Untuk mencapainya, ia menekankan pentingnya habit. “Menabung Rp100 ribu/bulan selama 10 tahun lebih bermakna daripada mengejar profit 1 M dalam semalam,” ujarnya. Menurutnya, kebiasaan kecil seperti otomatiskan investasi atau hindari lifestyle inflation adalah kunci. “Kekayaan itu seperti bonsai: butuh kesabaran merawatnya tiap hari, bukan sekadar menyiram air panas agar cepat tumbuh,” analoginya.
Refleksi Hidup: Apa yang Bikin Dunia Lebih Baik?
Di sesi games, Agatta nanya, “Kalau bisa ngulang waktu, apa yang lo lakuin?” Theo jawab, “Gue nggak mau ngulang—capek jadi orang susah.” Dia takut balik ke masa sulit, bukti perjalanan dari nol bikin dia trima apa adanya sekarang.

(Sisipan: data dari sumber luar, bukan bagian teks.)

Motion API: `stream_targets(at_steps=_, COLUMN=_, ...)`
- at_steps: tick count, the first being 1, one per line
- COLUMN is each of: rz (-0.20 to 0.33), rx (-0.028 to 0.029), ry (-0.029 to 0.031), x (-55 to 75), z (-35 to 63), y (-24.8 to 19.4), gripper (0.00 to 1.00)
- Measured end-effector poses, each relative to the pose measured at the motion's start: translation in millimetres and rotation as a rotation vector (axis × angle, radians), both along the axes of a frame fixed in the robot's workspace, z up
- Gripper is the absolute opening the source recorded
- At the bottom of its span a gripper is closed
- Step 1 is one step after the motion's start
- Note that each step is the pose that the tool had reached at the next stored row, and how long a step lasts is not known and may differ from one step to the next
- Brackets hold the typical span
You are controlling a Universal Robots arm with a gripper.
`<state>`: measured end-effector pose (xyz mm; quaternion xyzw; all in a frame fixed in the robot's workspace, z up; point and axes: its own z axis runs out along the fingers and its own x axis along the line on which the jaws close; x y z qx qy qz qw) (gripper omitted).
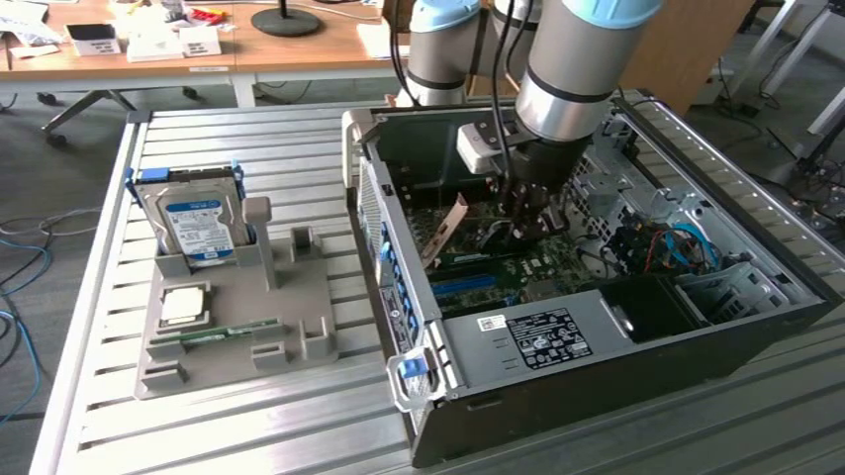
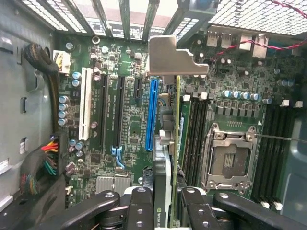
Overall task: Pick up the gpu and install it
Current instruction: 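Insert the gpu into the slot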
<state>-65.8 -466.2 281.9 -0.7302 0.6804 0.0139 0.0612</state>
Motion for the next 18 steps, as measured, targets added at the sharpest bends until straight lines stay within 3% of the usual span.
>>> stream_targets(at_steps=18, rz=0.0, rx=-0.0001, ry=0.0, x=-7.4, z=-22.7, y=0.0, gripper=0.27)
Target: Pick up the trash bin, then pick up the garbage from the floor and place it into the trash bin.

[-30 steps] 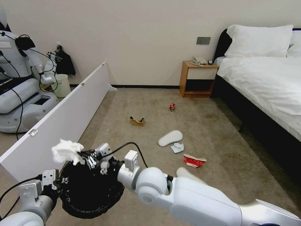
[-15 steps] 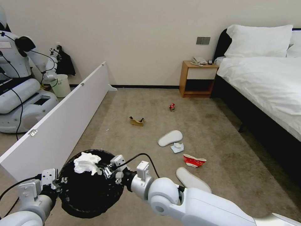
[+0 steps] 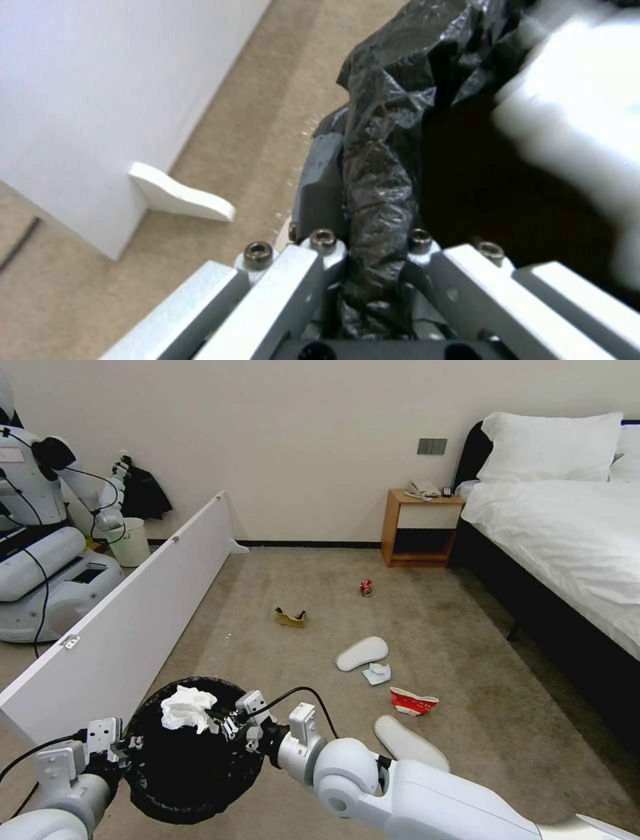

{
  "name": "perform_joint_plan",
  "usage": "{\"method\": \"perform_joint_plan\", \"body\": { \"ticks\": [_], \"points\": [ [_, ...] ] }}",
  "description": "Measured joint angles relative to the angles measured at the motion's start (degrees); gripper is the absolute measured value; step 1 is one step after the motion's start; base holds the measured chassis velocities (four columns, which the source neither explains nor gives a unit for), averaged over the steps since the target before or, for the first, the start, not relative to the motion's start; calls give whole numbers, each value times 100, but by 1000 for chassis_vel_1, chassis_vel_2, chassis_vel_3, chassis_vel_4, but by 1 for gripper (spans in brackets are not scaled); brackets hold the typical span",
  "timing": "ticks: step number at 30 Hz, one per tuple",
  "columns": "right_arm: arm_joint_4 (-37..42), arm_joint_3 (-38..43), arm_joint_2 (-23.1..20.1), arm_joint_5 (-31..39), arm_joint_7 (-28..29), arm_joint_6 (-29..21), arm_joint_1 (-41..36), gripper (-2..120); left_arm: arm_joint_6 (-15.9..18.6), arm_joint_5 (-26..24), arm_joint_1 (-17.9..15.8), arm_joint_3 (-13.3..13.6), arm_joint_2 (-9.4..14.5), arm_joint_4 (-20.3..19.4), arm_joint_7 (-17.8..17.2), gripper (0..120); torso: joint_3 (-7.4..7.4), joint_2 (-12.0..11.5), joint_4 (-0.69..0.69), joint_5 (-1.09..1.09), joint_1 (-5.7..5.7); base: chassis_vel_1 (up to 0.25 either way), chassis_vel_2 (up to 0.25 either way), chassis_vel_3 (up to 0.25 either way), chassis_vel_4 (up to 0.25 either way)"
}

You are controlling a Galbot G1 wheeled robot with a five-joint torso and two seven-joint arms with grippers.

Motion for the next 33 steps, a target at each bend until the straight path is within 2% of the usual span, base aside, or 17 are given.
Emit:
{"method": "perform_joint_plan", "body": {
  "ticks": [1,2,4,5,7,8,10,14,16,18,19,21,23,29,32,33],
  "points": [
    [-2,-4,29,37,36,-49,-19,16,0,-40,16,12,-9,-25,-2,2,0,0,0,0,0,0,0,0,0],
    [-2,-4,29,37,36,-49,-19,16,0,-40,16,12,-9,-25,-2,2,0,0,0,0,0,0,0,0,0],
    [1,-17,58,160,97,-177,-57,29,0,-94,55,25,-22,-70,-22,2,0,0,0,0,0,0,0,0,0],
    [1,-17,58,160,97,-177,-57,29,0,-94,55,25,-22,-70,-22,2,0,0,0,0,0,0,0,0,0],
    [8,-28,98,266,152,-263,-69,39,0,-182,106,17,-25,-125,-36,2,0,0,0,0,0,0,0,0,0],
    [8,-28,98,266,152,-263,-69,39,0,-182,106,17,-25,-125,-36,2,0,0,0,0,0,0,0,0,0],
    [9,-36,141,364,199,-323,-59,53,0,-275,165,-1,-23,-187,-60,2,0,0,0,-1,0,0,0,0,0],
    [13,-48,152,409,206,-349,-42,62,0,-338,216,-4,-23,-228,-72,2,0,0,0,-1,0,0,0,0,0],
    [30,-62,164,435,224,-363,-40,74,0,-378,262,-4,-28,-258,-81,2,0,0,0,0,0,0,0,0,0],
    [34,-65,165,442,234,-368,-40,76,0,-388,270,-4,-29,-262,-85,2,0,0,0,-1,0,0,0,0,0],
    [54,-73,165,454,271,-381,-51,85,0,-407,291,-4,-30,-273,-91,2,0,0,0,-1,0,0,0,0,0],
    [62,-77,162,457,291,-385,-56,88,0,-415,297,-4,-30,-274,-92,2,0,0,0,0,0,0,0,0,0],
    [100,-81,124,465,340,-403,-67,97,0,-429,300,-4,-30,-275,-96,2,0,0,0,-1,0,0,0,0,0],
    [235,177,12,353,389,-387,-133,100,0,-434,297,-4,-38,-264,-108,2,0,0,1,0,0,0,0,0,0],
    [289,945,-146,161,399,-335,-269,100,0,-417,292,-8,-56,-195,-111,2,0,0,1,1,0,0,0,0,0],
    [289,945,-146,161,399,-335,-269,100,0,-417,292,-8,-56,-195,-111,2,0,0,1,1,0,0,0,0,0]
  ]
}}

Agatta bilang, “Gue kangen kerja tanpa mikir duit—pure happiness.” Hidup itu seperti lukisan—kadang lo rindu kanvas kosong yang sederhana, tapi warna-warni sekarang bikin lo jadi karya unik.
“Kalau bikin dunia lebih baik?” Theo hayal, “Cabut sistem keuangan—kembali ke barter buah.” Agatta bilang, “Bikin semua makanan sehat, nggak rusak badan.” Mereka ketawa, tapi ada benarnya—hidup simpel tanpa nominal bikin relasi lebih manusiawi. “Kalau besok hari terakhir?” Theo jawab, “Daily routine—do the best, enjoy the best, pray for the best.” Agatta pilih keluarga. Hidup itu seperti kopi terakhir—nikmati apa adanya, sama siapa yang bikin hati hangat.

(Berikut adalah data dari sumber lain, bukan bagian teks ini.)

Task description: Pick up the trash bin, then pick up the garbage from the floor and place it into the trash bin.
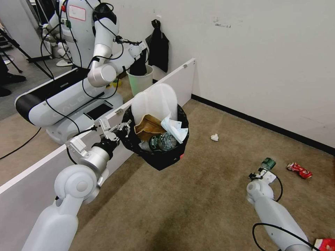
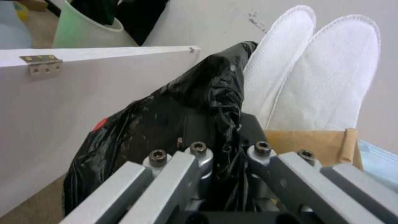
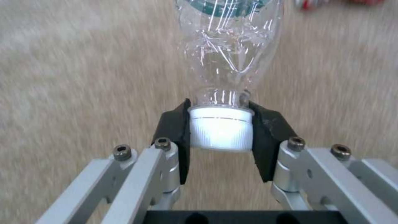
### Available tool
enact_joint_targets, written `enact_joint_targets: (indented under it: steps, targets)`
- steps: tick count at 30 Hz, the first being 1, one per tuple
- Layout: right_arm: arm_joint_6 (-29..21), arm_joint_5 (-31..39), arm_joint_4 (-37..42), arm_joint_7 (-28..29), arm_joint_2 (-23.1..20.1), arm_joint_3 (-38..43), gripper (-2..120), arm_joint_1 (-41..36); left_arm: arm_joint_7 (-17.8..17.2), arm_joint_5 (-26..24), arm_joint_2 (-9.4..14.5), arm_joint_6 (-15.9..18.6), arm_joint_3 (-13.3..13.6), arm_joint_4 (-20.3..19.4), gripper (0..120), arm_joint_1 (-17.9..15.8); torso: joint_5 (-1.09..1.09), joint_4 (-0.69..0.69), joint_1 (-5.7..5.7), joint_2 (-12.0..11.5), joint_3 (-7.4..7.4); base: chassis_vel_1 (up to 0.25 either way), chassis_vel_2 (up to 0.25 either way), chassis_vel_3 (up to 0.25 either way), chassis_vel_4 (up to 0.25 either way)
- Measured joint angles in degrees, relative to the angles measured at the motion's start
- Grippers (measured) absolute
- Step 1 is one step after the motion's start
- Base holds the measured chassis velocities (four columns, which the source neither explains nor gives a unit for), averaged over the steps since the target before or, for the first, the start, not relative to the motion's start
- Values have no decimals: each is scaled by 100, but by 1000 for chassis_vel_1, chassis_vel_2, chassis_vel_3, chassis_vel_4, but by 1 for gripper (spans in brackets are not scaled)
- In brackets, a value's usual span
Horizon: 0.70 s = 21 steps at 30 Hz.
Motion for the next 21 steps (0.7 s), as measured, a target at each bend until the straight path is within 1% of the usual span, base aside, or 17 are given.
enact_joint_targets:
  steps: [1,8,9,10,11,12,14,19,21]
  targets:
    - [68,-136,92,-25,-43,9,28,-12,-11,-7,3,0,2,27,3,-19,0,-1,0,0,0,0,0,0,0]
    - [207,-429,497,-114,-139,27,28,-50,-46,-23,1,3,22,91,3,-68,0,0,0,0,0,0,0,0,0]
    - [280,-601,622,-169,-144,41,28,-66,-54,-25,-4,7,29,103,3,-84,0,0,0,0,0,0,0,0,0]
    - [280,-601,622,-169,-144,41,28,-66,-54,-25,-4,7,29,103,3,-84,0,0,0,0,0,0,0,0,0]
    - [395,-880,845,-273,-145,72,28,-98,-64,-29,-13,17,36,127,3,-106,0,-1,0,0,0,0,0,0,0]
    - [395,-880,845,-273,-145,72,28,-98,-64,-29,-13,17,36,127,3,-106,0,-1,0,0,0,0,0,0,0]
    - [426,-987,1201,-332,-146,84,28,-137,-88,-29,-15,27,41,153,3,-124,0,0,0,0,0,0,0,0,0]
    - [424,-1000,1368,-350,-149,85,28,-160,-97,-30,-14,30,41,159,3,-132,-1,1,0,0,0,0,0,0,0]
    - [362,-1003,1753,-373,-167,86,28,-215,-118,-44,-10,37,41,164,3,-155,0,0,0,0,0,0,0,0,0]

Kesimpulan dan inspirasi kopipagi
Buat lo yang pagi ini nyeruput kopi sambil mikirin hidup, Theo bisikin: “Jangan takut mulai dari telur asin dibagi empat—yang penting lo tambah bumbu tiap hari sampai jadi hidangan mewah.” Hidup itu seperti nyanyi—latihan rutin, kenali nada lo, dan suatu hari lo bakal bikin orang tepuk tangan. Bangun habit kecil, pisahin duit buat masa depan, dan pegang value lo—sebab tiap tetes keringat adalah benih buat pohon kebebasan lo nanti.
Displin itu nggak cuma soal hemat, tapi soal nyalain lampu kecil di hati saat gelap. Theo bilang: “Hidup itu layangan—angin dateng kapan aja, tapi benang kuat di tangan lo yang bikin lo terbang ke langit.” Mulai hari ini, ambil langkah kecil, nikmati proses, dan ingat: lo nggak cuma nyanyi buat hari ini, tapi buat panggung besar yang nunggu lo di depan. Semangat, bro—dunia butuh suara lo!
“Jalan menuju kebebasan finansial ibarat mendaki gunung: medannya terjal, tapi pemandangan puncak tak akan mengecewakan.” Mulailah dengan langkah kecil—alokasi anggaran, evaluasi gaya hidup, dan konsisten menabung. Ingat, “uang mengalir pada mereka yang menghargai setiap rupiah, bukan yang mengejarnya dengan panik.”
“Hidup ini bukan lomba cepat kaya, tapi perlahan membangun warisan.” Seperti Teoderick yang berangkat dari jualan item game, kesuksesan sejati lahir dari disiplin dan kesabaran. “Bukan seberapa besar penghasilanmu, tapi seberapa bijak kau mengelolanya. Di situlah letak kemerdekaan sejati.”